-- Problem requirements --
From the first line to the last, write out the data below exactly.

-- Given information --
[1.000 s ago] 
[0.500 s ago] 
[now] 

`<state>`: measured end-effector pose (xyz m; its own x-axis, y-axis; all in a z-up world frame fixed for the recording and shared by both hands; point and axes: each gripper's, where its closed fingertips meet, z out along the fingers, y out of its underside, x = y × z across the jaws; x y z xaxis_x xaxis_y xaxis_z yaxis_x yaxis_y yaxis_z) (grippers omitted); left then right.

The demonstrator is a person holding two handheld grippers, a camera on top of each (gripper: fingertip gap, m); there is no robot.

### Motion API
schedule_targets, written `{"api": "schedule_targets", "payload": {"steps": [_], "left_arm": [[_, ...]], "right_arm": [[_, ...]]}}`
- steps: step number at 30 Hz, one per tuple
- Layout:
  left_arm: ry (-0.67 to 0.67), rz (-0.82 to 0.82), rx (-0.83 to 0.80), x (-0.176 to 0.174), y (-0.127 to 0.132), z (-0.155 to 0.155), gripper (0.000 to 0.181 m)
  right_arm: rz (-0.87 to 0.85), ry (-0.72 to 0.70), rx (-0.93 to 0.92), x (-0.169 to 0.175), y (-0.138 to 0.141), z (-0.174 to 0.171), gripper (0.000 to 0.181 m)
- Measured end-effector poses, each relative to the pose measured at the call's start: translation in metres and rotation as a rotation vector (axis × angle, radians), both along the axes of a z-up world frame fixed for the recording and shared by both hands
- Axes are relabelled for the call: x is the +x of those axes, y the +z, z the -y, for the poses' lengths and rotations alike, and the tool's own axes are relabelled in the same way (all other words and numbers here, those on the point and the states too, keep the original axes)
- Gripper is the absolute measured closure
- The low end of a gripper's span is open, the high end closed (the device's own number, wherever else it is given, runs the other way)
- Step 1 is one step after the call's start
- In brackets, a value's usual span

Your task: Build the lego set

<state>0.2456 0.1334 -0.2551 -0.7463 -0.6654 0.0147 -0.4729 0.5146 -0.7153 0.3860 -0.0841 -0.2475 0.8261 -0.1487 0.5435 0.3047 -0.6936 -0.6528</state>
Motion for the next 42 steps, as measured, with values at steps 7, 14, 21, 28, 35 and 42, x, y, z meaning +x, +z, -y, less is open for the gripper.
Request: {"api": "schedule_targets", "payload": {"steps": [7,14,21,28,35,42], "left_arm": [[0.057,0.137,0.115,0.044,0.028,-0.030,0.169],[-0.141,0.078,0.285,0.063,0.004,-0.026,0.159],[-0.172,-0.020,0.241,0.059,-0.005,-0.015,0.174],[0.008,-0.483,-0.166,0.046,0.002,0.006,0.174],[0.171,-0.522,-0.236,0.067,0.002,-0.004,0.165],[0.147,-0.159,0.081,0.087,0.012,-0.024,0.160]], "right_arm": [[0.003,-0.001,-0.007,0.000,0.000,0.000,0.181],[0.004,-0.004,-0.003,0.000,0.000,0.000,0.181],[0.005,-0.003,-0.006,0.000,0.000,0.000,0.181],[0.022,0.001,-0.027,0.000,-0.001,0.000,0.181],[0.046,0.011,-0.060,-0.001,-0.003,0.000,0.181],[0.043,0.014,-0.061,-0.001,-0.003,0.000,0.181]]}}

-- Answer area --
[1.000 s ago] 
[0.500 s ago] 
[now] 

`<state>`: measured end-effector pose (xyz m; its own x-axis, y-axis; all in a z-up world frame fixed for the recording and shared by both hands; point and axes: each gripper's, where its closed fingertips meet, z out along the fingers, y out of its underside, x = y × z across the jaws; x y z xaxis_x xaxis_y xaxis_z yaxis_x yaxis_y yaxis_z) (grippers omitted); left then right.

The demonstrator is a person holding two handheld grippers, a camera on top of each (gripper: fingertip gap, m); there is no robot.

### Motion API
schedule_targets, written `{"api": "schedule_targets", "payload": {"steps": [_], "left_arm": [[_, ...]], "right_arm": [[_, ...]]}}`
- steps: step number at 30 Hz, one per tuple
- Layout:
  left_arm: ry (-0.67 to 0.67), rz (-0.82 to 0.82), rx (-0.83 to 0.80), x (-0.176 to 0.174), y (-0.127 to 0.132), z (-0.155 to 0.155), gripper (0.000 to 0.181 m)
  right_arm: rz (-0.87 to 0.85), ry (-0.72 to 0.70), rx (-0.93 to 0.92), x (-0.169 to 0.175), y (-0.138 to 0.141), z (-0.174 to 0.171), gripper (0.000 to 0.181 m)
- Measured end-effector poses, each relative to the pose measured at the call's start: translation in metres and rotation as a rotation vector (axis × angle, radians), both along the axes of a z-up world frame fixed for the recording and shared by both hands
- Axes are relabelled for the call: x is the +x of those axes, y the +z, z the -y, for the poses' lengths and rotations alike, and the tool's own axes are relabelled in the same way (all other words and numbers here, those on the point and the states too, keep the original axes)
- Gripper is the absolute measured closure
- The low end of a gripper's span is open, the high end closed (the device's own number, wherever else it is given, runs the other way)
- Step 1 is one step after the call's start
- In brackets, a value's usual span

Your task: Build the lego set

<state>0.2456 0.1334 -0.2551 -0.7463 -0.6654 0.0147 -0.4729 0.5146 -0.7153 0.3860 -0.0841 -0.2475 0.8261 -0.1487 0.5435 0.3047 -0.6936 -0.6528</state>
Motion for the next 42 steps, as measured, with values at steps 7, 14, 21, 28, 35 and 42, x, y, z meaning +x, +z, -y, less is open for the gripper.
Request: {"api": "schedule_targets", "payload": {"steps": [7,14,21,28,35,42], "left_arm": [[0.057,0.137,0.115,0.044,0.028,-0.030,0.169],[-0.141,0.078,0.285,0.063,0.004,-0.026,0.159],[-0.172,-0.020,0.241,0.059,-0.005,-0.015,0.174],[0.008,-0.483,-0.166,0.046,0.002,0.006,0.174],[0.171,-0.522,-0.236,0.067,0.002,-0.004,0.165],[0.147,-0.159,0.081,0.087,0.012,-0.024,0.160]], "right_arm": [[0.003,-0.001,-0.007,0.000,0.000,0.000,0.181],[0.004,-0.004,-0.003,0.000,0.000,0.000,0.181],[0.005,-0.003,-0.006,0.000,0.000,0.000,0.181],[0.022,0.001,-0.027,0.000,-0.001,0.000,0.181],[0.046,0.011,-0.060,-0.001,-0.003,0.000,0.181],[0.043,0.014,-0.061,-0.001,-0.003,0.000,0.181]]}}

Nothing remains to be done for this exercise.